■ **WHAT THIS TASK INVOLVES**
Would you print the data below exactly, leaving out every picture?

=======

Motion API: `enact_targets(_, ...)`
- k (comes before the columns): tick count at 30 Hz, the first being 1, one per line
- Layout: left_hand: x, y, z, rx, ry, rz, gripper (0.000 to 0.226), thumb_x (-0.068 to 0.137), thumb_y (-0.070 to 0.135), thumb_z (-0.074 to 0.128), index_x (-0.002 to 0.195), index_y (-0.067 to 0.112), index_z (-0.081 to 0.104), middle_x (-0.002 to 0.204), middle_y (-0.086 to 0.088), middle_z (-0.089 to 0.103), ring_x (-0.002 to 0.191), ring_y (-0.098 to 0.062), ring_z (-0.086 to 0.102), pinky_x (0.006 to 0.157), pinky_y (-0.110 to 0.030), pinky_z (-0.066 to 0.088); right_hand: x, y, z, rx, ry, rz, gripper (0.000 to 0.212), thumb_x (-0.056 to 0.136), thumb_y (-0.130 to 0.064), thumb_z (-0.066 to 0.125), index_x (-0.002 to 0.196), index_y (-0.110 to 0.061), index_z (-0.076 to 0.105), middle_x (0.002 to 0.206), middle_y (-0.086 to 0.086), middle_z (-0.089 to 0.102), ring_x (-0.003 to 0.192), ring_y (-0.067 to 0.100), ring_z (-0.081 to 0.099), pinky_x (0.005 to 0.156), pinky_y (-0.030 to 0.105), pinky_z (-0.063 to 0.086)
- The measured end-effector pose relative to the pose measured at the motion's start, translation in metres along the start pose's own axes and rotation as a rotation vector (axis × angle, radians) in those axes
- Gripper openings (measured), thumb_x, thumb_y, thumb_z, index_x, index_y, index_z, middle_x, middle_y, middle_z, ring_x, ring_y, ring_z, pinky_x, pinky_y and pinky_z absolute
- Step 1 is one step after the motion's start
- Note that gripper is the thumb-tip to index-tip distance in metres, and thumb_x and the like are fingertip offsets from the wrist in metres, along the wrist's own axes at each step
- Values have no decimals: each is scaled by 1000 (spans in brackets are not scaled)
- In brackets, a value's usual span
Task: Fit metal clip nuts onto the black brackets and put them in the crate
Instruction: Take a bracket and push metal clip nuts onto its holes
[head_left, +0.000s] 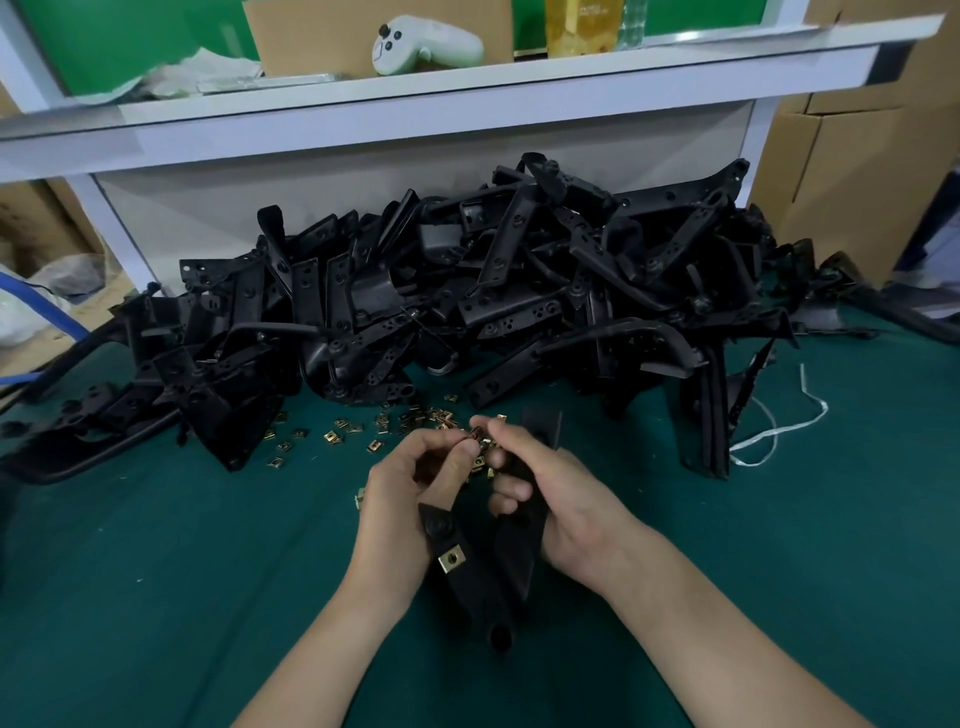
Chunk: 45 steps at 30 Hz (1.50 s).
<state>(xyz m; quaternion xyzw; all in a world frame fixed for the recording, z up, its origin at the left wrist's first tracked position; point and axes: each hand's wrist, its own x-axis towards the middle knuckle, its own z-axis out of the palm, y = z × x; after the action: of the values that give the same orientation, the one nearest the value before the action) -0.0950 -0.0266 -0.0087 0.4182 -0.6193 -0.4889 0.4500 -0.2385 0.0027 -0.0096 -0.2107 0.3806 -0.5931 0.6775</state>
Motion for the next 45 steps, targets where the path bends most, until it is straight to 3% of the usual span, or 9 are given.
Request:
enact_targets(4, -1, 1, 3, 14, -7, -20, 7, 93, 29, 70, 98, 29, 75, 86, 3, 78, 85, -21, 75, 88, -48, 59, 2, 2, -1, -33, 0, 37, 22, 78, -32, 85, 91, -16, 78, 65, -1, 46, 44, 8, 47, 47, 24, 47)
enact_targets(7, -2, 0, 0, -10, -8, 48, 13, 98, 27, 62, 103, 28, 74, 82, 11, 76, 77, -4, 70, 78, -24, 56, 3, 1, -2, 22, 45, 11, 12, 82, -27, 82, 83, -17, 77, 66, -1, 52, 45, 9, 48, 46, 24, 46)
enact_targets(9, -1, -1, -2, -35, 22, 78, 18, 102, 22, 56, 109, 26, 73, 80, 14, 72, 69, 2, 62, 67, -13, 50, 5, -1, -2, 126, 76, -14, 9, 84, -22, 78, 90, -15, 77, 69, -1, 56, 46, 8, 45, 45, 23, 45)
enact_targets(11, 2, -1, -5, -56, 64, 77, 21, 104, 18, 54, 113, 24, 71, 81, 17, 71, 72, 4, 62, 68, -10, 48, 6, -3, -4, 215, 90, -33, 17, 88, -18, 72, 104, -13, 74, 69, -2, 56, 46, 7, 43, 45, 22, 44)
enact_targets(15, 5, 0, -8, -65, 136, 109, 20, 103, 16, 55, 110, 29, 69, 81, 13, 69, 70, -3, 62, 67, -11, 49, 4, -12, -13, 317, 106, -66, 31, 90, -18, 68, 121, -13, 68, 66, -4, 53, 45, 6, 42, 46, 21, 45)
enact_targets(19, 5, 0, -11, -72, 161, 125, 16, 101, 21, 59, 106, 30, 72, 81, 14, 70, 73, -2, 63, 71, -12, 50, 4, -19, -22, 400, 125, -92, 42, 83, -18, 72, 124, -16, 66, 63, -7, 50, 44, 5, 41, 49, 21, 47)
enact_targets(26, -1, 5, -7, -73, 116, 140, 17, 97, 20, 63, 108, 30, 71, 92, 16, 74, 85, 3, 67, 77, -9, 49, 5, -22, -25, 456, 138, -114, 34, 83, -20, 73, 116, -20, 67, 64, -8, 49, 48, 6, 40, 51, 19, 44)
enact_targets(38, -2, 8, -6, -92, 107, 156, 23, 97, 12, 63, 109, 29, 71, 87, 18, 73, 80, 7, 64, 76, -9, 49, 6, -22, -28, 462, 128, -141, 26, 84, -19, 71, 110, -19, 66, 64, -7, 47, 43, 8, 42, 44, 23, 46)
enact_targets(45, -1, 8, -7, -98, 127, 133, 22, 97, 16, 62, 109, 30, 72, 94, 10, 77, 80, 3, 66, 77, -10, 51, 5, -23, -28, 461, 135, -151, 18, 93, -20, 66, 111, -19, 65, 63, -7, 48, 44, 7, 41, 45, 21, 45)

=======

■ **WRITTEN ANSWER**
Motion API: `enact_targets(_, ...)`
- k (comes before the columns): tick count at 30 Hz, the first being 1, one per line
- Layout: left_hand: x, y, z, rx, ry, rz, gripper (0.000 to 0.226), thumb_x (-0.068 to 0.137), thumb_y (-0.070 to 0.135), thumb_z (-0.074 to 0.128), index_x (-0.002 to 0.195), index_y (-0.067 to 0.112), index_z (-0.081 to 0.104), middle_x (-0.002 to 0.204), middle_y (-0.086 to 0.088), middle_z (-0.089 to 0.103), ring_x (-0.002 to 0.191), ring_y (-0.098 to 0.062), ring_z (-0.086 to 0.102), pinky_x (0.006 to 0.157), pinky_y (-0.110 to 0.030), pinky_z (-0.066 to 0.088); right_hand: x, y, z, rx, ry, rz, gripper (0.000 to 0.212), thumb_x (-0.056 to 0.136), thumb_y (-0.130 to 0.064), thumb_z (-0.066 to 0.125), index_x (-0.002 to 0.196), index_y (-0.110 to 0.061), index_z (-0.076 to 0.105), middle_x (0.002 to 0.206), middle_y (-0.086 to 0.086), middle_z (-0.089 to 0.102), ring_x (-0.003 to 0.192), ring_y (-0.067 to 0.100), ring_z (-0.081 to 0.099), pinky_x (0.005 to 0.156), pinky_y (-0.030 to 0.105), pinky_z (-0.063 to 0.086)
- The measured end-effector pose relative to the pose measured at the motion's start, translation in metres along the start pose's own axes and rotation as a rotation vector (axis × angle, radians) in those axes
- Gripper openings (measured), thumb_x, thumb_y, thumb_z, index_x, index_y, index_z, middle_x, middle_y, middle_z, ring_x, ring_y, ring_z, pinky_x, pinky_y and pinky_z absolute
- Step 1 is one step after the motion's start
- Note that gripper is the thumb-tip to index-tip distance in metres, and thumb_x and the like are fingertip offsets from the wrist in metres, along the wrist's own axes at each step
- Values have no decimals: each is scaled by 1000 (spans in brackets are not scaled)
- In brackets, a value's usual span
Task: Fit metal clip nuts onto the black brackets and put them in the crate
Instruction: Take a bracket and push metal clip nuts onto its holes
[head_left, +0.000s] 
Chunk: 45 steps at 30 Hz (1.50 s).
<state>(xyz m; quaternion xyzw; all in a world frame fixed for the recording, z up, its origin at the left wrist's first tracked position; point and axes: each hand's wrist, its own x-axis towards the middle knuckle, its own z-axis out of the palm, y = z × x; after the action: of the values that give the same orientation, the one nearest the value before the action) -0.0950 -0.0266 -0.0087 0.4182 -0.6193 -0.4889 0.4500 -0.2385 0.0027 -0.0096 -0.2107 0.3806 -0.5931 0.6775</state>
Motion for the next 45 steps, targets where the path bends most, until it is straight to 3% of the usual span, or 9 are given.
Request:
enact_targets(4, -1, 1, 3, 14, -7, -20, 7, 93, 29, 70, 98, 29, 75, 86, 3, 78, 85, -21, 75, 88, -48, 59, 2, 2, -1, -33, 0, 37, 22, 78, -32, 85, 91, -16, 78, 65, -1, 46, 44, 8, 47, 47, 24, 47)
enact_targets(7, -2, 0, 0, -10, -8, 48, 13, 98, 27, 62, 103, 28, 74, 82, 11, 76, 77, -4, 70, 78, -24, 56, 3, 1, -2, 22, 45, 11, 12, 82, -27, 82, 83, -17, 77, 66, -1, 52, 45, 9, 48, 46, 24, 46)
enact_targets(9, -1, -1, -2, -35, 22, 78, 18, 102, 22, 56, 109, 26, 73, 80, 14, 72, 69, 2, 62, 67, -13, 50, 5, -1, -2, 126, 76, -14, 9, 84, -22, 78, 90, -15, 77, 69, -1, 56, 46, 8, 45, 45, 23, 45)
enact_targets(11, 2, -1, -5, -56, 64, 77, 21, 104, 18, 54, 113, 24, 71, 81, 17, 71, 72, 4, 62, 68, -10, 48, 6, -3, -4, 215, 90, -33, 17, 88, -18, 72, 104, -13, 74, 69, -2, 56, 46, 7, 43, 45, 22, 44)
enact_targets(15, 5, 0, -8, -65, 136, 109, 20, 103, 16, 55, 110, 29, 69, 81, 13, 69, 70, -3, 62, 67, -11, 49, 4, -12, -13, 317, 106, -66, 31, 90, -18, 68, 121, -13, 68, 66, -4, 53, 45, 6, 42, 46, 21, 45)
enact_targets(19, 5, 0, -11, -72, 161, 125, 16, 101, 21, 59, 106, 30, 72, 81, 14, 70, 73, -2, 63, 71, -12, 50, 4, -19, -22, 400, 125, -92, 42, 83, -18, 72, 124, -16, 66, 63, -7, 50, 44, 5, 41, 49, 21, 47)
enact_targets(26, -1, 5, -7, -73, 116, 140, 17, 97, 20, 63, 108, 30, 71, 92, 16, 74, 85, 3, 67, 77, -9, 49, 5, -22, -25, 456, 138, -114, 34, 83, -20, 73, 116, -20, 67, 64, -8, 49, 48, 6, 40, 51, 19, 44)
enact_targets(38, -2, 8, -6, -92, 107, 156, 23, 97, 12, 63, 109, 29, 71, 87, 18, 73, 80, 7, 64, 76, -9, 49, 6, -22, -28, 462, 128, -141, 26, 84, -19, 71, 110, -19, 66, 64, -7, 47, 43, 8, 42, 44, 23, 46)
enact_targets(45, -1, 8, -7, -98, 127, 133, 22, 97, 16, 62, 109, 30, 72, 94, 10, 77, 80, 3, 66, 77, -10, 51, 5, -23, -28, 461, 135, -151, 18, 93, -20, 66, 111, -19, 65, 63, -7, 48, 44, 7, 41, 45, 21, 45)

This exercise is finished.